**Problem details:**
Once the line containing "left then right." is found in the listing below, return it and each line after it through the last, exactly as given.

**Data segment:**
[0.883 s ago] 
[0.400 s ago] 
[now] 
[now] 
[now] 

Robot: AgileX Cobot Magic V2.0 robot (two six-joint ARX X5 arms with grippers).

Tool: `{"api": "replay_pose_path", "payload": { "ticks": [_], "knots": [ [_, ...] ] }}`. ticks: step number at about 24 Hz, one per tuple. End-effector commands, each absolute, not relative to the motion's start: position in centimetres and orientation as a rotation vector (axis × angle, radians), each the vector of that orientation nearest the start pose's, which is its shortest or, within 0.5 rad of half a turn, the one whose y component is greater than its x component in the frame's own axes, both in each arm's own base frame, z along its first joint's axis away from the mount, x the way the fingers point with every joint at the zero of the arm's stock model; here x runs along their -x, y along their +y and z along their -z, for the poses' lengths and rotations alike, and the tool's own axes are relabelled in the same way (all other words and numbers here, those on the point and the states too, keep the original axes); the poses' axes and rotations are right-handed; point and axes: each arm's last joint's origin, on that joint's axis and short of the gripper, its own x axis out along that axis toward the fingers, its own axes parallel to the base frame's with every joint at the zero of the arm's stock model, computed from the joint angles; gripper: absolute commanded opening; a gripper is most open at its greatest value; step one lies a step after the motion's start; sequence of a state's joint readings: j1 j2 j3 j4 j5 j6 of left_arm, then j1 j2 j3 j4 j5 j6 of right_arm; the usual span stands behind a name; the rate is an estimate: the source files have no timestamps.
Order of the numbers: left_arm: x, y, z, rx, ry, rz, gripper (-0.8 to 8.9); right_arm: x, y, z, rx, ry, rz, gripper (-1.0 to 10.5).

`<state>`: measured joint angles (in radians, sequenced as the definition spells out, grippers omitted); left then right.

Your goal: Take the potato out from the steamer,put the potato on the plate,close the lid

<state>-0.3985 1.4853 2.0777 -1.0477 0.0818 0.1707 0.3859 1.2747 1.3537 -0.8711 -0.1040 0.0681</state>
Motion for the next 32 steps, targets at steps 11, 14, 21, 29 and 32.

**Answer below:**
`<state>`: measured joint angles (in radians, sequenced as the definition spells out, grippers omitted); left then right.

Your goal: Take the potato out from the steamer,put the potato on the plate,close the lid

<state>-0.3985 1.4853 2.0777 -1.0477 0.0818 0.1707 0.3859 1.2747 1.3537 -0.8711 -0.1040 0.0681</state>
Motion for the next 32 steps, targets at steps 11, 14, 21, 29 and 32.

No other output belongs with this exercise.